Com o passar dos anos, Owen se envolveu com outros filmes além do mundo da Disney, como “Space Jam: O jogo do século” e “Em busca do vale encantado”. Na faculdade, criou um cineclube voltado para filmes da Disney, do qual foi presidente, e que tinha a participação de outros jovens com autismo.
No livro, Ron lembra de uma visita feita ao cineclube na companhia da esposa: “Quando pergunto ‘qual é o vilão com quem vocês se identificam quando estão em seus piores dias?’, aprendemos algo novo a respeito de Owen. ‘Hades’, ele diz baixinho. Hades de Hércules? Troco olhares perplexos com Cornelia (a mãe) e pergunto por quê. ‘Ele sempre fica decepcionado por não ser convidado para nenhuma festa. E quer se vingar de Zeus, o responsável por ele ter sido banido do monte Olimpo’, Owen observa”.

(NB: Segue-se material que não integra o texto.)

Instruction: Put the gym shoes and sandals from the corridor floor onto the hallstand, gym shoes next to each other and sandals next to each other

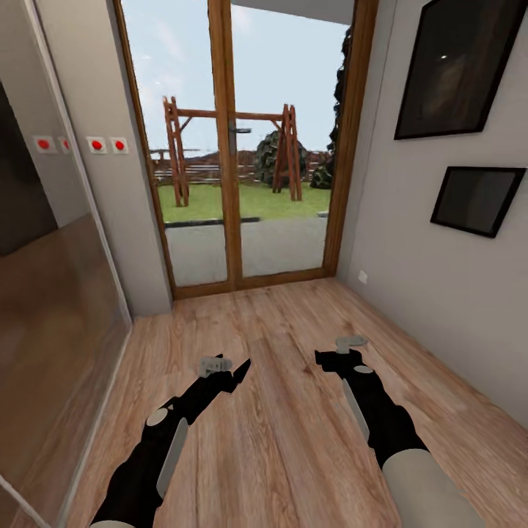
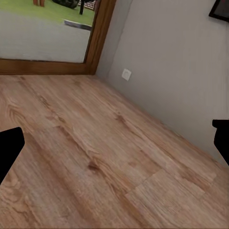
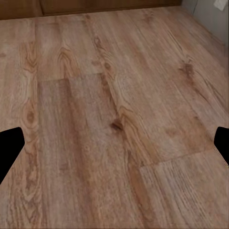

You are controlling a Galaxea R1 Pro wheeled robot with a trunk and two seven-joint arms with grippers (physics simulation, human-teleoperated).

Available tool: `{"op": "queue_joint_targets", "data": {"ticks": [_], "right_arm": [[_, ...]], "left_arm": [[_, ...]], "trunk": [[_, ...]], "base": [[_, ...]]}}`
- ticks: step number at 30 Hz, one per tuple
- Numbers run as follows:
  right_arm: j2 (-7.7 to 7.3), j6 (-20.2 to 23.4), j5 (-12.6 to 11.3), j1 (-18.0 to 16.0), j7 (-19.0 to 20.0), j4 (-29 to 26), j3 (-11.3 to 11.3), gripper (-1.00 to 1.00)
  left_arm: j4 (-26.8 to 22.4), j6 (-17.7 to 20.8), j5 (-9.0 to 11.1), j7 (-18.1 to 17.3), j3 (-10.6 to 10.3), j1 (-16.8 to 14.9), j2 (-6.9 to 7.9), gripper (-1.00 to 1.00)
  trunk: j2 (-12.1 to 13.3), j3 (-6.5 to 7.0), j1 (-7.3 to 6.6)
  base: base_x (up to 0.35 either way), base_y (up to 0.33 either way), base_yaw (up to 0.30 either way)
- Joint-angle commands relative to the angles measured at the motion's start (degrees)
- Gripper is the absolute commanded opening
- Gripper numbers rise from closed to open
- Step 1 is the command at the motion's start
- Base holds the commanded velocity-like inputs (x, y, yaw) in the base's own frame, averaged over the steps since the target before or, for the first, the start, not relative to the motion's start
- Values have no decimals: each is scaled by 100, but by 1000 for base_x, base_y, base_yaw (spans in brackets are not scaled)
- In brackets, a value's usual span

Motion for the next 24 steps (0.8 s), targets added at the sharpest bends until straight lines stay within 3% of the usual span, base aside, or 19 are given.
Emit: {"op": "queue_joint_targets", "data": {"ticks": [1,19,24], "right_arm": [[0,35,43,-3,-14,-9,9,100],[8,36,50,-3,-21,-421,42,100],[8,37,45,-3,-21,-425,42,100]], "left_arm": [[-3,49,45,-42,20,-2,-6,100],[4,49,45,-42,11,-2,-6,100],[5,44,45,-42,12,-2,-6,100]], "trunk": [[-2,-6,2],[-2,-6,2],[-2,0,2]], "base": [[347,0,-64],[347,0,-9],[244,0,-129]]}}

Segundo Ron, os maiores aprendizados do filho vieram dos personagens coadjuvantes.
— Como ele sempre diz, “um coadjuvante ajuda o herói a cumprir o seu destino”. Quando Owen pensa em Merlin, Rafiki, o Grilo Falante ou o Rato Timóteo, ele vê neles uma sabedoria que é tudo, menos subordinada — afirma Ron.